_Your goal_: Line by line, retype the data exactly as it is given.

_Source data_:
-------------------------
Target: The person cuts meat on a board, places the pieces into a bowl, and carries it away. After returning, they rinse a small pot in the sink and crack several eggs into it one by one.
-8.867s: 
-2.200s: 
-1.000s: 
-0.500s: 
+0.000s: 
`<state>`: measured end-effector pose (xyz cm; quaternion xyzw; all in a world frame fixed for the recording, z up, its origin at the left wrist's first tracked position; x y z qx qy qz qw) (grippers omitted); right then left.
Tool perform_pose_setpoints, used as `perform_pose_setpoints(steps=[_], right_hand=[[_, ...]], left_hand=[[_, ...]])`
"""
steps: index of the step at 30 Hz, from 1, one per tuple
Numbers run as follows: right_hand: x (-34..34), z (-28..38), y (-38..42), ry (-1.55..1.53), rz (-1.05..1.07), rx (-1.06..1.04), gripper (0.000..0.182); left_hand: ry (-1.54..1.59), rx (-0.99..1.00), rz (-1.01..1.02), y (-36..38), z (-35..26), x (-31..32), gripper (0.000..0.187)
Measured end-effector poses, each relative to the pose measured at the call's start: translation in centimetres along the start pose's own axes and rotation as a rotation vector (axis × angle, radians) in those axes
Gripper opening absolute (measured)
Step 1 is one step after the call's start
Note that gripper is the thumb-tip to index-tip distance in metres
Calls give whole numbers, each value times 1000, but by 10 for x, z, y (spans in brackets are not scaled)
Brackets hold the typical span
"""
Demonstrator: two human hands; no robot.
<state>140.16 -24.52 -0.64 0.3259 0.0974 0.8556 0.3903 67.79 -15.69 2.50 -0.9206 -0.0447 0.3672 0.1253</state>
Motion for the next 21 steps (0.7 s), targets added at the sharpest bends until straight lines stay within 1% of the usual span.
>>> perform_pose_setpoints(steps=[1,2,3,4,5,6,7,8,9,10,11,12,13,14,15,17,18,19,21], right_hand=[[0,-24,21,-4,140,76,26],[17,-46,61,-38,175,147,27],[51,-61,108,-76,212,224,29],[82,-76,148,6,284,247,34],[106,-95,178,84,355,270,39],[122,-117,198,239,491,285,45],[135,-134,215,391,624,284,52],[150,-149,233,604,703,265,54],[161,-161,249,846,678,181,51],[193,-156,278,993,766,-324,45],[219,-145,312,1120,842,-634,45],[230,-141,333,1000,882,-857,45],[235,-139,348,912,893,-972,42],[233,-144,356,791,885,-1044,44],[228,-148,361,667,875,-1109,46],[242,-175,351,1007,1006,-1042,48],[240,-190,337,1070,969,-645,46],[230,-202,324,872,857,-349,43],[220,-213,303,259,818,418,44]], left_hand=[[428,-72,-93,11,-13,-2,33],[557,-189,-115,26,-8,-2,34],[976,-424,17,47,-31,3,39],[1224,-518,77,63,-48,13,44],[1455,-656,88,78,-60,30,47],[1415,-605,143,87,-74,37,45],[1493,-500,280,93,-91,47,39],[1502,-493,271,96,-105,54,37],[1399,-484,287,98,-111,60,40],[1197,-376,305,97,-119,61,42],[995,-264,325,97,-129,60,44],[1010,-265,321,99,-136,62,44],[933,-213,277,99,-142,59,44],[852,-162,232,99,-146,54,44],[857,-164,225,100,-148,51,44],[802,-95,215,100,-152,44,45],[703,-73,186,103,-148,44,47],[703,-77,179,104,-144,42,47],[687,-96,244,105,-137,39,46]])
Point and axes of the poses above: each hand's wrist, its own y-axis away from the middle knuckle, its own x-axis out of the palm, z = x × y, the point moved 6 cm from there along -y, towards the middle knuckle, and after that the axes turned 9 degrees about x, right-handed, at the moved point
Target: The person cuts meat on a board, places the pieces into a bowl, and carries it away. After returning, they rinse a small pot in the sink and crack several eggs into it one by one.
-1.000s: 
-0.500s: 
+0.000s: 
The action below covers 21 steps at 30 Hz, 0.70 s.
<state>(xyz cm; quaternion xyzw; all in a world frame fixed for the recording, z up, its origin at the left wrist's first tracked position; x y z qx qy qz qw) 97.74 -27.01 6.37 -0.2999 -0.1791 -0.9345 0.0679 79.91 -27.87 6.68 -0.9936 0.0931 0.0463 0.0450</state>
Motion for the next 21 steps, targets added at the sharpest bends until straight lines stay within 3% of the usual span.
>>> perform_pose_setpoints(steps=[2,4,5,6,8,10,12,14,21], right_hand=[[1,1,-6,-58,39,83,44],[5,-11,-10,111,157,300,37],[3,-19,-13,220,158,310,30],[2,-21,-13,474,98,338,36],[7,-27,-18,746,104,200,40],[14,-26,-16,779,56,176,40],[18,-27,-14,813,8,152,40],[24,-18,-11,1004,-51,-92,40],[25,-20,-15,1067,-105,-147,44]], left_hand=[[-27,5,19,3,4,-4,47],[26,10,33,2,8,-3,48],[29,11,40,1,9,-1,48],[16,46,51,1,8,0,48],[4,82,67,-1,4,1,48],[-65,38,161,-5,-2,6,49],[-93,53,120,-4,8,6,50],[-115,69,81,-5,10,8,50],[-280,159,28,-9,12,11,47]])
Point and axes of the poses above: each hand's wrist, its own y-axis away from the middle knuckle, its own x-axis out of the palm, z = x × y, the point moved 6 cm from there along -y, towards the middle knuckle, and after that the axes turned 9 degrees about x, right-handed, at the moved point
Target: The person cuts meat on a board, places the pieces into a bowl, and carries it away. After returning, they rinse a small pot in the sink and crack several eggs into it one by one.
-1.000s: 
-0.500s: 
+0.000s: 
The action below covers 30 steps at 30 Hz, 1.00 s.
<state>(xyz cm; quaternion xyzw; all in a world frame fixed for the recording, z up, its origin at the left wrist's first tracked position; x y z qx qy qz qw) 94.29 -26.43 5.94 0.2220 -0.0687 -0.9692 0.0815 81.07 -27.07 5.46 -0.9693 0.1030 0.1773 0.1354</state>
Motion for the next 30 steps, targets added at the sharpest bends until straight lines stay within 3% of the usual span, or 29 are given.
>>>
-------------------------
_The answer_:
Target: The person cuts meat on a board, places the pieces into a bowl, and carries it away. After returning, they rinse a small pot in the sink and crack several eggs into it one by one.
-8.867s: 
-2.200s: 
-1.000s: 
-0.500s: 
+0.000s: 
`<state>`: measured end-effector pose (xyz cm; quaternion xyzw; all in a world frame fixed for the recording, z up, its origin at the left wrist's first tracked position; x y z qx qy qz qw) (grippers omitted); right then left.
Tool perform_pose_setpoints, used as `perform_pose_setpoints(steps=[_], right_hand=[[_, ...]], left_hand=[[_, ...]])`
"""
steps: index of the step at 30 Hz, from 1, one per tuple
Numbers run as follows: right_hand: x (-34..34), z (-28..38), y (-38..42), ry (-1.55..1.53), rz (-1.05..1.07), rx (-1.06..1.04), gripper (0.000..0.182); left_hand: ry (-1.54..1.59), rx (-0.99..1.00), rz (-1.01..1.02), y (-36..38), z (-35..26), x (-31..32), gripper (0.000..0.187)
Measured end-effector poses, each relative to the pose measured at the call's start: translation in centimetres along the start pose's own axes and rotation as a rotation vector (axis × angle, radians) in those axes
Gripper opening absolute (measured)
Step 1 is one step after the call's start
Note that gripper is the thumb-tip to index-tip distance in metres
Calls give whole numbers, each value times 1000, but by 10 for x, z, y (spans in brackets are not scaled)
Brackets hold the typical span
"""
Demonstrator: two human hands; no robot.
<state>140.16 -24.52 -0.64 0.3259 0.0974 0.8556 0.3903 67.79 -15.69 2.50 -0.9206 -0.0447 0.3672 0.1253</state>
Motion for the next 21 steps (0.7 s), targets added at the sharpest bends until straight lines stay within 1% of the usual span.
>>> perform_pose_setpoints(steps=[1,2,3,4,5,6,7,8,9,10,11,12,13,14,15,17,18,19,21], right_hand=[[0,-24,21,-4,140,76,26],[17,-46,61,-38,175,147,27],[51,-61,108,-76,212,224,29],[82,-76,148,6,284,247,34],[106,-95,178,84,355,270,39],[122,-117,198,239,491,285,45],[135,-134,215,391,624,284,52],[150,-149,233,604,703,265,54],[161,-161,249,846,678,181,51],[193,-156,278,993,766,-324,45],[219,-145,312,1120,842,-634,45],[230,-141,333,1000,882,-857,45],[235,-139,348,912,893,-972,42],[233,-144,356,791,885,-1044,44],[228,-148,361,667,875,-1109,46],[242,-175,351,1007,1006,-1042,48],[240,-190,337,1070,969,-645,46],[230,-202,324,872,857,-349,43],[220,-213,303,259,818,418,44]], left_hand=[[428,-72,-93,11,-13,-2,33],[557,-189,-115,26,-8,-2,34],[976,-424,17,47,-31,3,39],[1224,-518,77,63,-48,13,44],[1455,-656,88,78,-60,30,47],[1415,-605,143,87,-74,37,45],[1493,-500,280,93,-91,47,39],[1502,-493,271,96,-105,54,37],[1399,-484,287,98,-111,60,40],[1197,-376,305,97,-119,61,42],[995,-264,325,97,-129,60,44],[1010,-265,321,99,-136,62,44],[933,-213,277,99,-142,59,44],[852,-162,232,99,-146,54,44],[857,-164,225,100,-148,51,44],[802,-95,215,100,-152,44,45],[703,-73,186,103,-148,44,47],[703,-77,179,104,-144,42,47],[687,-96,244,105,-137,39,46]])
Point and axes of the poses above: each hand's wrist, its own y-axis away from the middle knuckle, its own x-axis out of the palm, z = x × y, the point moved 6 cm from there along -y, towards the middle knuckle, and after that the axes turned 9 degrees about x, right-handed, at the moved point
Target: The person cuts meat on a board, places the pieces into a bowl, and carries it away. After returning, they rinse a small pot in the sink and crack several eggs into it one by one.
-1.000s: 
-0.500s: 
+0.000s: 
The action below covers 21 steps at 30 Hz, 0.70 s.
<state>(xyz cm; quaternion xyzw; all in a world frame fixed for the recording, z up, its origin at the left wrist's first tracked position; x y z qx qy qz qw) 97.74 -27.01 6.37 -0.2999 -0.1791 -0.9345 0.0679 79.91 -27.87 6.68 -0.9936 0.0931 0.0463 0.0450</state>
Motion for the next 21 steps, targets added at the sharpest bends until straight lines stay within 3% of the usual span.
>>> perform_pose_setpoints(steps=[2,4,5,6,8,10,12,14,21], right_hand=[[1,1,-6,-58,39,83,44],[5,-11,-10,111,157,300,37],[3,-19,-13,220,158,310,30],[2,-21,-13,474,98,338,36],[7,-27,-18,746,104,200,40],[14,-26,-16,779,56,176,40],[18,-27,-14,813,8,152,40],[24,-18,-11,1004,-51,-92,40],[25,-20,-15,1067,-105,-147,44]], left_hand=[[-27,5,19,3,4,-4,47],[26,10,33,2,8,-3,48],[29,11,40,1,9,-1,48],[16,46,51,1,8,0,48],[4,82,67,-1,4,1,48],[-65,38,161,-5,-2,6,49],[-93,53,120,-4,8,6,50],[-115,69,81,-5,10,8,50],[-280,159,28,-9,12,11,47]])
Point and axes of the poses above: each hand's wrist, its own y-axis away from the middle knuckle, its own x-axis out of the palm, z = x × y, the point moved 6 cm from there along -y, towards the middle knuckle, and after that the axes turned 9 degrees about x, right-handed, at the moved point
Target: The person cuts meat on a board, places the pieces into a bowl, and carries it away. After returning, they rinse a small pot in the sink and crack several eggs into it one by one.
-1.000s: 
-0.500s: 
+0.000s: 
The action below covers 30 steps at 30 Hz, 1.00 s.
<state>(xyz cm; quaternion xyzw; all in a world frame fixed for the recording, z up, its origin at the left wrist's first tracked position; x y z qx qy qz qw) 94.29 -26.43 5.94 0.2220 -0.0687 -0.9692 0.0815 81.07 -27.07 5.46 -0.9693 0.1030 0.1773 0.1354</state>
Motion for the next 30 steps, targets added at the sharpest bends until straight lines stay within 3% of the usual span, or 29 are given.
>>>

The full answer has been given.